**WHAT YOU SHOULD DO**: Once you reach the line containing "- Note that" in the entries below, write out that line and each one after it down to the line containing "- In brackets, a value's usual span", exactly and with nothing added.

**STUDY MATERIAL**:
┄┄┄┄┄┄┄┄┄┄

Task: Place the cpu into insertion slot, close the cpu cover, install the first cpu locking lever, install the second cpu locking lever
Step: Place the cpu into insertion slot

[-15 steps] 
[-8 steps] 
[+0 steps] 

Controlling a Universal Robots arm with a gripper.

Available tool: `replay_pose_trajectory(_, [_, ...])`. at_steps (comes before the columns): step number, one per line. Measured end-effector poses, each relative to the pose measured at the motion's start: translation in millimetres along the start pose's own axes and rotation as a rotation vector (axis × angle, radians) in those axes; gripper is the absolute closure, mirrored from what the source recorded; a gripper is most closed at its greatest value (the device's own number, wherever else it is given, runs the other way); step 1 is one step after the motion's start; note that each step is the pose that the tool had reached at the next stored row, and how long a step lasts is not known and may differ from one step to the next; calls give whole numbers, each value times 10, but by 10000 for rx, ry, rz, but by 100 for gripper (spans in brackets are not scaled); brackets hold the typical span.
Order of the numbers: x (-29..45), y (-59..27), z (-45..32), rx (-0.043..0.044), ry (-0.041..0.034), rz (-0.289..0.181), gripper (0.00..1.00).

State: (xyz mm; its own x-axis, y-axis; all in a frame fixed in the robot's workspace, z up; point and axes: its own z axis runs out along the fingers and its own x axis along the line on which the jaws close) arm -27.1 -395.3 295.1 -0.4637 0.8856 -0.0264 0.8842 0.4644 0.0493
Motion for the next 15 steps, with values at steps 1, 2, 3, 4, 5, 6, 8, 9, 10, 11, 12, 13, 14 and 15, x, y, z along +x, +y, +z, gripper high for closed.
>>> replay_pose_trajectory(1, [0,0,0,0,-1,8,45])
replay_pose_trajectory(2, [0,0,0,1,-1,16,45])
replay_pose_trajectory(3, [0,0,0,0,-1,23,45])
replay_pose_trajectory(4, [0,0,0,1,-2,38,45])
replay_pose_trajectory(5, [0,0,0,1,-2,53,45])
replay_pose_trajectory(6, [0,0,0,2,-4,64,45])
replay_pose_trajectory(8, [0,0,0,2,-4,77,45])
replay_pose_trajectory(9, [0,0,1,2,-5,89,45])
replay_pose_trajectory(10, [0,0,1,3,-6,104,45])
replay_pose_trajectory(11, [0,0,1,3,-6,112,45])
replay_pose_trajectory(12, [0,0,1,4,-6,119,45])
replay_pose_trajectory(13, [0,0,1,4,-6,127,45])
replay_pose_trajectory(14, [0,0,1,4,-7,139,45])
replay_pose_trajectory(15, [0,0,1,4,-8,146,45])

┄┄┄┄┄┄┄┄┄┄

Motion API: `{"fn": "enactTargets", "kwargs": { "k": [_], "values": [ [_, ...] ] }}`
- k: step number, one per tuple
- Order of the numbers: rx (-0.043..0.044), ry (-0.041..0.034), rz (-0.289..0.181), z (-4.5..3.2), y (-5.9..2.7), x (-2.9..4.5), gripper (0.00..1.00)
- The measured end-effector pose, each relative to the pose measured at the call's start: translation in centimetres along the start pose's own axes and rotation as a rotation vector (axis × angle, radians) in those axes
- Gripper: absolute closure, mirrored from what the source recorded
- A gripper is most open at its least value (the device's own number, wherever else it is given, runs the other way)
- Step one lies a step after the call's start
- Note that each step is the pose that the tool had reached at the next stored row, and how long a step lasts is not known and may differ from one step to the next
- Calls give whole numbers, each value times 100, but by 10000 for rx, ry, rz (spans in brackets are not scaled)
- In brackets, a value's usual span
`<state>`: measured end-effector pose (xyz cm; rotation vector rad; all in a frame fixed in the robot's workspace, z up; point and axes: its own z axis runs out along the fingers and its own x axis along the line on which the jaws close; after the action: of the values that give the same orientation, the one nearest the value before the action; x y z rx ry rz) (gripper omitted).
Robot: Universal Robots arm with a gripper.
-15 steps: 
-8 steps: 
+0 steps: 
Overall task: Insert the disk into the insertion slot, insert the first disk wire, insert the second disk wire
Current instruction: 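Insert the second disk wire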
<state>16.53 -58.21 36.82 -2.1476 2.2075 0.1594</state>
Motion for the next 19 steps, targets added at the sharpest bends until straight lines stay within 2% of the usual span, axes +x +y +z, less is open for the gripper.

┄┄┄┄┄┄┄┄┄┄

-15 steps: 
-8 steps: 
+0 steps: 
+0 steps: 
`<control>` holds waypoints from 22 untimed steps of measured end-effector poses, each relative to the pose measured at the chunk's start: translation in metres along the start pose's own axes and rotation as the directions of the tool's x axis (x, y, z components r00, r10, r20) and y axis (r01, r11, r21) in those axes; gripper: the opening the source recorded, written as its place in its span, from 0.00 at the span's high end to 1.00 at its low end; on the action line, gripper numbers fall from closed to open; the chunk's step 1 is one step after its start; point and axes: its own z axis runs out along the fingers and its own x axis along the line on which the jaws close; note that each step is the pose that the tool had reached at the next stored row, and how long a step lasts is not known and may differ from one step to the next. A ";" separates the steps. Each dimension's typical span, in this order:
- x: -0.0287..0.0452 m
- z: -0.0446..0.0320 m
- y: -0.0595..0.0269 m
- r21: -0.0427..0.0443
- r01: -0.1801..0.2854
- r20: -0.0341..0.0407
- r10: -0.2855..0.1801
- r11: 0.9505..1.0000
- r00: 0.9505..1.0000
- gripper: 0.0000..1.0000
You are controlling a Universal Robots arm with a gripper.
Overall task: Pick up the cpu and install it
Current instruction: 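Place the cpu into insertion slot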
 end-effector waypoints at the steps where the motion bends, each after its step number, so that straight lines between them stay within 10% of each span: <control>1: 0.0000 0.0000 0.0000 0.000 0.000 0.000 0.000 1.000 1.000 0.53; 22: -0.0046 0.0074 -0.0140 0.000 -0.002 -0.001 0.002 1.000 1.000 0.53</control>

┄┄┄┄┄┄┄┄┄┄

**YOUR SOLUTION**:
- Note that each step is the pose that the tool had reached at the next stored row, and how long a step lasts is not known and may differ from one step to the next
- Calls give whole numbers, each value times 100, but by 10000 for rx, ry, rz (spans in brackets are not scaled)
- In brackets, a value's usual span

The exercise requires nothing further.